### WORK REQUEST:
When the line containing "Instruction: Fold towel" appears in the entries below, begin printing there and stop after the line containing "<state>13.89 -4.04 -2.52"; print each of those lines exactly and no other line.

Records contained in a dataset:
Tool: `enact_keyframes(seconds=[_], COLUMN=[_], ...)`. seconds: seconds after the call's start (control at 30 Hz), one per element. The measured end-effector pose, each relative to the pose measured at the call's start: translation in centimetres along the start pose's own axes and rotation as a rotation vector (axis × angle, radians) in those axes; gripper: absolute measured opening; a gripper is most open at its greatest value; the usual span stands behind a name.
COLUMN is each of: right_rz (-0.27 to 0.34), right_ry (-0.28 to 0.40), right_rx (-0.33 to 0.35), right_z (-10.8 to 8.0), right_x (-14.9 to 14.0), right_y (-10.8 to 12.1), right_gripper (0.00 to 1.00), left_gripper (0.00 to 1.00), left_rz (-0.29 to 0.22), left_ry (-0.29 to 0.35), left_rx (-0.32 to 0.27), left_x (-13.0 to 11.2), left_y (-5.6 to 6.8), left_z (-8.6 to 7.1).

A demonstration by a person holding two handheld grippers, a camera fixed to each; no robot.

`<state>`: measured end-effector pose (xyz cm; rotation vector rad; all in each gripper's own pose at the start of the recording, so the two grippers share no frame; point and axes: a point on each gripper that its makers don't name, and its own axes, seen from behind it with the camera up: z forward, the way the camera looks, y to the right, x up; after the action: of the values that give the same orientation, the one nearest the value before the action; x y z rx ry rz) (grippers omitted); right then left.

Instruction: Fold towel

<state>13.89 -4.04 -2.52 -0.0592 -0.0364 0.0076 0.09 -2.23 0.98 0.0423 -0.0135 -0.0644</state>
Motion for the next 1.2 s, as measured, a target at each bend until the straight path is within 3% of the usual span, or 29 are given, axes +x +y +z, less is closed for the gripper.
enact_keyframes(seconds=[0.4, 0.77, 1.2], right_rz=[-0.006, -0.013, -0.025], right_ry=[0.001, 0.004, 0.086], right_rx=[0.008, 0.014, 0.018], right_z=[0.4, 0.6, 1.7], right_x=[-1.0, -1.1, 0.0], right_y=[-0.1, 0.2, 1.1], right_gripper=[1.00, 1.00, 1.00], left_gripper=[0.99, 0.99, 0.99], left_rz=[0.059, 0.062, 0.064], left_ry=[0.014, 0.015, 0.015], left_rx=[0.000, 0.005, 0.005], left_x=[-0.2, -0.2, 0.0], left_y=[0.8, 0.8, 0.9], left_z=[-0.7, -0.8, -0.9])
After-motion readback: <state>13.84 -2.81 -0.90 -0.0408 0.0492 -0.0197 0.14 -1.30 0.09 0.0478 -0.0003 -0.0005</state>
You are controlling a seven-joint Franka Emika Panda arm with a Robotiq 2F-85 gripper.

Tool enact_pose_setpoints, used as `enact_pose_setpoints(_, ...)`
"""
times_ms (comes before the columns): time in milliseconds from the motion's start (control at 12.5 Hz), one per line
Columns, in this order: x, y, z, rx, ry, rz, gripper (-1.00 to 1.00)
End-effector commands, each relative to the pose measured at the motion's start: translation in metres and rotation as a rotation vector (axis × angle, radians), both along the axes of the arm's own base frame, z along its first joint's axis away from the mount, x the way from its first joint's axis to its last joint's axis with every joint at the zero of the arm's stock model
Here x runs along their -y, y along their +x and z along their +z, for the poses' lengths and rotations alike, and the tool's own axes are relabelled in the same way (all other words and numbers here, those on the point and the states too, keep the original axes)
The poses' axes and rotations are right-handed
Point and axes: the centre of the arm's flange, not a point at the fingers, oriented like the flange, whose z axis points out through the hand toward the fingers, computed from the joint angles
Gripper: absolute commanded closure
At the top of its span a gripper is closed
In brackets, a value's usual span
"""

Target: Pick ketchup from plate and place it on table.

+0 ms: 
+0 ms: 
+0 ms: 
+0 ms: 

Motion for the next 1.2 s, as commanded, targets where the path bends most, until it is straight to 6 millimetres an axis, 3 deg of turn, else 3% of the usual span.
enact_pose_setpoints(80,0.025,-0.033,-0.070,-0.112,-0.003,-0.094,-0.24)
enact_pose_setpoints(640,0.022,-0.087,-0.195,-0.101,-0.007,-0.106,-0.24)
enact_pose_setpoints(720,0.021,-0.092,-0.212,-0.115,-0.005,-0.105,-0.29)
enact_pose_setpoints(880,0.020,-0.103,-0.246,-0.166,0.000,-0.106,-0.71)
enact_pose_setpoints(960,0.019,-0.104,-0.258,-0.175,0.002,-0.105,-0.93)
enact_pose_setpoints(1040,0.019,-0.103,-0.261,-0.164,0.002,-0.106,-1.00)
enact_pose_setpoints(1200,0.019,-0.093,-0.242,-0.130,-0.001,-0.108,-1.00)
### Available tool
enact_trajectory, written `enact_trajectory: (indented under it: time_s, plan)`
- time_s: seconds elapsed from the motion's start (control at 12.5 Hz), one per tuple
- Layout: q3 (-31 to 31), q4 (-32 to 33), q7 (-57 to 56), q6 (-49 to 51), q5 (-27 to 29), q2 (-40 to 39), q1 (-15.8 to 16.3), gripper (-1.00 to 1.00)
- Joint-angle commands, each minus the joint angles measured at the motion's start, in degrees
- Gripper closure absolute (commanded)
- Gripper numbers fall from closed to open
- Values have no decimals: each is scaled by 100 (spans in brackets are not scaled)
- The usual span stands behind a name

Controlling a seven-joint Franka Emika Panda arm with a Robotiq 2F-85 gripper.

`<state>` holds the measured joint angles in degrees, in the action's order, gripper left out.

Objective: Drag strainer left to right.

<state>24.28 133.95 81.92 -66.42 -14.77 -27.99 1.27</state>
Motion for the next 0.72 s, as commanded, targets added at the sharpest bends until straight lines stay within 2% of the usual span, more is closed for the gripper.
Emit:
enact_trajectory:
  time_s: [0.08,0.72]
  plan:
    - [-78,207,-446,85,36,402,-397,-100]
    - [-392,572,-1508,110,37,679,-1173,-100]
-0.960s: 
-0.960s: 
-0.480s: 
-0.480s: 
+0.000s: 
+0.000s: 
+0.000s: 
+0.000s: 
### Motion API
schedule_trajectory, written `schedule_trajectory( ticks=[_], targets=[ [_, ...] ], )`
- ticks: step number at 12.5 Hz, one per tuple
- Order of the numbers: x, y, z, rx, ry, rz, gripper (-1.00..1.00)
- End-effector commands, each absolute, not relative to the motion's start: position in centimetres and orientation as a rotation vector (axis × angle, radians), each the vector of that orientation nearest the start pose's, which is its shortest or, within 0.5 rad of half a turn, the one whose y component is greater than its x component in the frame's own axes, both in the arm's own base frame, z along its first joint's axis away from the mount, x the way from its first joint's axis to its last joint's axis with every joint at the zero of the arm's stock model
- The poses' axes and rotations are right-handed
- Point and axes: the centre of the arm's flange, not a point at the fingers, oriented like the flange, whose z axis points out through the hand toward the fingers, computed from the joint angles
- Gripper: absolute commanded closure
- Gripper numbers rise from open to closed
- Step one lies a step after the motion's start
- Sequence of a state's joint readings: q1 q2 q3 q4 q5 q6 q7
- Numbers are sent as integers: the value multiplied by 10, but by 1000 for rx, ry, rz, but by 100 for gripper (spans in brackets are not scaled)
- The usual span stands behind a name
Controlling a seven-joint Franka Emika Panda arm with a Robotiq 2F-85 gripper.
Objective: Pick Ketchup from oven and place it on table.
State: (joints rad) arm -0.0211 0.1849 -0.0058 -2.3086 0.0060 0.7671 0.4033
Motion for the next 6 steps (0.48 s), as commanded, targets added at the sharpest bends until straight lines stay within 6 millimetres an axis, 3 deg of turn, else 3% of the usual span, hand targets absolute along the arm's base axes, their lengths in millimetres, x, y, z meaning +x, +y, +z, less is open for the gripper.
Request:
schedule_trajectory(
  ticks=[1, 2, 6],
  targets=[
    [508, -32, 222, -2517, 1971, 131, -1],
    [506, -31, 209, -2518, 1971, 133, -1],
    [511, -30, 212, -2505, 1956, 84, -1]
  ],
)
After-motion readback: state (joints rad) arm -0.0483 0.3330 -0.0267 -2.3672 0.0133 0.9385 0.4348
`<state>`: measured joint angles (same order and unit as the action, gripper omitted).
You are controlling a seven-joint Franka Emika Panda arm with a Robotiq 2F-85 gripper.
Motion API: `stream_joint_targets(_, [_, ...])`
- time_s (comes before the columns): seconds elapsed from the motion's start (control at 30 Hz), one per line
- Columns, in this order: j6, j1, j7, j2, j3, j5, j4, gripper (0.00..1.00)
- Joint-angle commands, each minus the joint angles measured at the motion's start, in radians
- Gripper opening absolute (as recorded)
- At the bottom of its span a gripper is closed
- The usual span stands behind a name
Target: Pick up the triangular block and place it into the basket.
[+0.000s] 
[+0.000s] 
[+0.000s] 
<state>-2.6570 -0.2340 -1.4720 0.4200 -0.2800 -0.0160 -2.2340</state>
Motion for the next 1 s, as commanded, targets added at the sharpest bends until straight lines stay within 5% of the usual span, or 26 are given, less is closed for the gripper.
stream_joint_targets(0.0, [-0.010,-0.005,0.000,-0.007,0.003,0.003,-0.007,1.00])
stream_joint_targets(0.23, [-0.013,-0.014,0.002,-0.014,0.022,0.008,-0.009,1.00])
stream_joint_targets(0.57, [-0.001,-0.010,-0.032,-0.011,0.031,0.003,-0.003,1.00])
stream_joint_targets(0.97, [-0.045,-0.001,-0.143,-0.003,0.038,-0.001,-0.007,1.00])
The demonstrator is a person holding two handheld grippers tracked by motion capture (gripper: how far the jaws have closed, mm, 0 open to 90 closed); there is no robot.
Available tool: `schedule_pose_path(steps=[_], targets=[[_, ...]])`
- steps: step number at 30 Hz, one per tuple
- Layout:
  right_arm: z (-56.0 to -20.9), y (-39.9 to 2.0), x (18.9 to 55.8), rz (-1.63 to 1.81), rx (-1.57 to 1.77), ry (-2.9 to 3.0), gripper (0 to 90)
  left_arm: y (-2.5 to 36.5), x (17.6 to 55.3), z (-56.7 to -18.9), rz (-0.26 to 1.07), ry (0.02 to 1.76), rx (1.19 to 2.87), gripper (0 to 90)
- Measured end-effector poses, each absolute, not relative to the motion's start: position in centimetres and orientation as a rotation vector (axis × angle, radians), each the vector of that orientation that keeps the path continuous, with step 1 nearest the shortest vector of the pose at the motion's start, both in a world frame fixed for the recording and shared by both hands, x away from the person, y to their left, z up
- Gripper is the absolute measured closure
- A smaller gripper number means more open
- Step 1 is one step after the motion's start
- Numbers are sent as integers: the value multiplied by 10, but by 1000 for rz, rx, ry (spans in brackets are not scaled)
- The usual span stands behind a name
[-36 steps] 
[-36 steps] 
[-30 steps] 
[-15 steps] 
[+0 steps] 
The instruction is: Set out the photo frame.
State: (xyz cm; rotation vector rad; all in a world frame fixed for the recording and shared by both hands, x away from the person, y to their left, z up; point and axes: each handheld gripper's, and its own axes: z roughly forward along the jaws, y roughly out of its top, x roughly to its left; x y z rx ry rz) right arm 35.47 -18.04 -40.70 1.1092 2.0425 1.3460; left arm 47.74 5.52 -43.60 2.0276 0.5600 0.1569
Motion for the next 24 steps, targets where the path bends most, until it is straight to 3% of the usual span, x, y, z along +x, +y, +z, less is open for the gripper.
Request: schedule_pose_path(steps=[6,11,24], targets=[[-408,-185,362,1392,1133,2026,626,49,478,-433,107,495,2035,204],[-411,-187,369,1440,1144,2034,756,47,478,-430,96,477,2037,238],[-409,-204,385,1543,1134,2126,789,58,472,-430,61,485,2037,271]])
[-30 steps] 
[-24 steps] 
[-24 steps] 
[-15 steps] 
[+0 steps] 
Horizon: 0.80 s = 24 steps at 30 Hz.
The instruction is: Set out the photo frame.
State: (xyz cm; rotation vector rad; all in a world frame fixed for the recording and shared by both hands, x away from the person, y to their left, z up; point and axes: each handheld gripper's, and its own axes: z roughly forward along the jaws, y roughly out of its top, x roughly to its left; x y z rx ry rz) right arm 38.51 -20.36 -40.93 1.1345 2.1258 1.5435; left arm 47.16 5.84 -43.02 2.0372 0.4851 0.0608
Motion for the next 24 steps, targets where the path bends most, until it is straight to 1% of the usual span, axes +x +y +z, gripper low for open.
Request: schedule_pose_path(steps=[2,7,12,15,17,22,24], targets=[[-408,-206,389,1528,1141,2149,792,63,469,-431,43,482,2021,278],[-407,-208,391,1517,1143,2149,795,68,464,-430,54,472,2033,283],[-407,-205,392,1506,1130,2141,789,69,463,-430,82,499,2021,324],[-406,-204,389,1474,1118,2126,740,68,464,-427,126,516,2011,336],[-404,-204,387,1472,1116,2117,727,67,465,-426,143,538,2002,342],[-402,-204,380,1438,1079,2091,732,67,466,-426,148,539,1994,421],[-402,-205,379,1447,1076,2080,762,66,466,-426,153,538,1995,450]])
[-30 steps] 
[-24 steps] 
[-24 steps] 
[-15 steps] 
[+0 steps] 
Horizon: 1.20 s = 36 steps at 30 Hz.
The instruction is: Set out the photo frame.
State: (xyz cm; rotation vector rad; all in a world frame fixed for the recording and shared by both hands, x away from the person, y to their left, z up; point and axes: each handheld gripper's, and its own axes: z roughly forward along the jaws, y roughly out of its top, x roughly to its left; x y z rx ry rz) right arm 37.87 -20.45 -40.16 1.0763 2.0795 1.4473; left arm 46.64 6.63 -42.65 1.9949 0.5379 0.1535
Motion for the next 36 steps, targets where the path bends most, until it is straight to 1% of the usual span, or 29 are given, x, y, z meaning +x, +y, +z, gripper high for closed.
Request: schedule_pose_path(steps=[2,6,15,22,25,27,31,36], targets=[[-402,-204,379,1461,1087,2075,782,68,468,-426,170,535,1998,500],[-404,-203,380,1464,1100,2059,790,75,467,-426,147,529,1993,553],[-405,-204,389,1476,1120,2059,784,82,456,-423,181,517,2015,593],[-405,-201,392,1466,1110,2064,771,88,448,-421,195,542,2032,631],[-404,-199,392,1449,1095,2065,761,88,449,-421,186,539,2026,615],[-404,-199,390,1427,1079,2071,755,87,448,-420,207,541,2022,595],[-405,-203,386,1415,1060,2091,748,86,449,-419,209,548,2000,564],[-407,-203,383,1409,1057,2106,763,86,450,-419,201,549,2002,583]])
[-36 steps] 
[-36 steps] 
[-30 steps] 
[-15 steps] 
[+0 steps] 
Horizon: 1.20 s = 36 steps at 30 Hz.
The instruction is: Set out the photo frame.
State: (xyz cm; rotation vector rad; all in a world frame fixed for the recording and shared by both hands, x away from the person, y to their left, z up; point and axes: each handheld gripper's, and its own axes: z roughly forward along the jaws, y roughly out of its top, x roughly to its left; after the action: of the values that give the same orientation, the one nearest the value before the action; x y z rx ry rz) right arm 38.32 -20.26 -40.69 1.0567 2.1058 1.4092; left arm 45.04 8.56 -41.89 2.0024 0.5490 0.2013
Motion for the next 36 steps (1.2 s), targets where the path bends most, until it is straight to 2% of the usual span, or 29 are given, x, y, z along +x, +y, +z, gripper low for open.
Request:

### TASK SOLUTION:
Instruction: Fold towel

<state>13.89 -4.04 -2.52 -0.0592 -0.0364 0.0076 0.09 -2.23 0.98 0.0423 -0.0135 -0.0644</state>

With this, the exercise is complete.